Legal battle brewing in northern Ontario over the protection of Indigenous sacred areas, mining rights – by Logan Turner (CBC News Thunder Bay – July 3, 2021)

https://www.cbc.ca/news/canada/thunder-bay/

Province, prospectors argue First Nation didn’t fully participate in consultations

As the mining industry heats up in northwestern Ontario, a First Nation in Treaty 9 territory has applied for an injunction to stop mineral exploration and protect a sacred area within their traditional territory.

It’s a case that some say would set a precedent in Canada, establishing the inherent and treaty right of First Nations to protect sacred areas.

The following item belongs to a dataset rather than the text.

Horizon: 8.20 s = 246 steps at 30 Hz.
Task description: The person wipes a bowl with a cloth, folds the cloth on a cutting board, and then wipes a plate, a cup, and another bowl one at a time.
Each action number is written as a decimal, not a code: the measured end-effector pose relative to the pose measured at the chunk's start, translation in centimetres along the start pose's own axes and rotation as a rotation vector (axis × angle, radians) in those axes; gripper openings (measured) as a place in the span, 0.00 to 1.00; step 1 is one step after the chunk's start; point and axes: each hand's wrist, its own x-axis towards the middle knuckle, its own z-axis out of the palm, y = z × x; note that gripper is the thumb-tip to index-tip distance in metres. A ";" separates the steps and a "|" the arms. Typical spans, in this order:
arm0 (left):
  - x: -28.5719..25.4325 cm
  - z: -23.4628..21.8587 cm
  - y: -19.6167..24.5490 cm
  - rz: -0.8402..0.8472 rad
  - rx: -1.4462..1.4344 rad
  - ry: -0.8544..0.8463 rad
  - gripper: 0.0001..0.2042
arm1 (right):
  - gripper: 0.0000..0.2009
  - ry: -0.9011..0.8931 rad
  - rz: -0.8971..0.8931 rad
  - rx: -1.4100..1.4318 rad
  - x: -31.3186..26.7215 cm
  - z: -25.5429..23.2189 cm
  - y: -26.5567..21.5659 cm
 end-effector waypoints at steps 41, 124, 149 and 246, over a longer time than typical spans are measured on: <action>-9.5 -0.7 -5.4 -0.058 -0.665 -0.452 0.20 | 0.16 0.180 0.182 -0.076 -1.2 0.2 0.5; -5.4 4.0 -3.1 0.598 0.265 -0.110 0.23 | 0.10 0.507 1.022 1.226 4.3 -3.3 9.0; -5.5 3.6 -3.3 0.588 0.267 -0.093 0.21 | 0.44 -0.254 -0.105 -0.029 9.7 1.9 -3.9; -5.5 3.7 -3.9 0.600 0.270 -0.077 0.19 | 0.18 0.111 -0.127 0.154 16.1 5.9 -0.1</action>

Ginoogaming First Nation considers Wiisinin Zaahgi’igan, an area of land roughly 360 square kilometres in size located about 300 kilometres northeast of Thunder Bay, its “breadbasket, its church, its heartland, its graveyard and its hospital,” according to documents filed by their lawyers.

Since time immemorial, the people of Ginoogaming have hunted, gathered, performed ceremony, buried ancestors and healed in the territory; but mining exploration activities threaten the area, said Victor Chapais, a councillor and former chief of Ginoogaming.

“If somebody comes in and destroys Wiisinin Zaahgi’igan, it’ll never be the same. There will always be damage to it — damage to Mother Earth — and those are the kind of things that we’re trying to protect,” Chapais told CBC News in an interview.